**WHAT NEEDS TO BE DONE**
Go through the data below and return each line containing the word "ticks".

**DATASET EXCERPT**
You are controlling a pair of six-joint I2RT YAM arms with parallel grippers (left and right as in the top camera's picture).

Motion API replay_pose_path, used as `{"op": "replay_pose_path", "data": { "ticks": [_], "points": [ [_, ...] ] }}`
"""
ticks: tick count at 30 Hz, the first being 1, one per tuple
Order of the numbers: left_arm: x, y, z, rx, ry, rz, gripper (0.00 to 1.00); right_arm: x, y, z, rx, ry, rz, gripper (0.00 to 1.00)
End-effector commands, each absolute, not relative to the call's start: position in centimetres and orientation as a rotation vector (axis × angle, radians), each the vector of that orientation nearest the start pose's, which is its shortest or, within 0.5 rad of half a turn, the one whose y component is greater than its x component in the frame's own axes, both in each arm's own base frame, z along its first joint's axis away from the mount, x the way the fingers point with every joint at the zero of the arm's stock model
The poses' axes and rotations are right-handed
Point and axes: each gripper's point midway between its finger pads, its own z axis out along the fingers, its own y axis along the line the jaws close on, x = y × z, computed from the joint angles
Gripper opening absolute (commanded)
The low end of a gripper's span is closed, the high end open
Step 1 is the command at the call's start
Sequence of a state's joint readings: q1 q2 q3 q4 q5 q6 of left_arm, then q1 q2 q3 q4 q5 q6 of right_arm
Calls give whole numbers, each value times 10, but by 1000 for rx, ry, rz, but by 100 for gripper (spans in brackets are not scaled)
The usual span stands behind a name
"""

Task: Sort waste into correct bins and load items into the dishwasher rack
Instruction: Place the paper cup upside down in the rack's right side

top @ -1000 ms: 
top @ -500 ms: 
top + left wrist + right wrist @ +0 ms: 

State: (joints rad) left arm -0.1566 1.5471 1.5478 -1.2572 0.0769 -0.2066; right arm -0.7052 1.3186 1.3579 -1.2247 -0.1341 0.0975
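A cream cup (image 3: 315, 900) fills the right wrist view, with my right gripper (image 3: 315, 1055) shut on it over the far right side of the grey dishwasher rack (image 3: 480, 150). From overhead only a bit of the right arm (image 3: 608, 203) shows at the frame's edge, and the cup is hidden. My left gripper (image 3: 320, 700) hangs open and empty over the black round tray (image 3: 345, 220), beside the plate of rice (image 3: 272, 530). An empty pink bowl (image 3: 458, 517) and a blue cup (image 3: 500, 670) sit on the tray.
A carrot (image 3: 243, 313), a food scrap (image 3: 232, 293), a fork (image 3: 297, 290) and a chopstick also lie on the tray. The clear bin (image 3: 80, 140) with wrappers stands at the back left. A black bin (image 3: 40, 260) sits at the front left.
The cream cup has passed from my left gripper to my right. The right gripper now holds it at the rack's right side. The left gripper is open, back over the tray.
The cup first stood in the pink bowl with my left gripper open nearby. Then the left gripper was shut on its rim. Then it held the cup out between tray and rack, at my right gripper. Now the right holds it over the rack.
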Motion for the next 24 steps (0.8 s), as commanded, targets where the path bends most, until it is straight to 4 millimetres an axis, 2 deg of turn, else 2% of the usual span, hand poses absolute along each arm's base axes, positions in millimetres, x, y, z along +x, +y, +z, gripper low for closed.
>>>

**EXERCISE SOLUTION**
Motion API replay_pose_path, used as `{"op": "replay_pose_path", "data": { "ticks": [_], "points": [ [_, ...] ] }}`
ticks: tick count at 30 Hz, the first being 1, one per tuple

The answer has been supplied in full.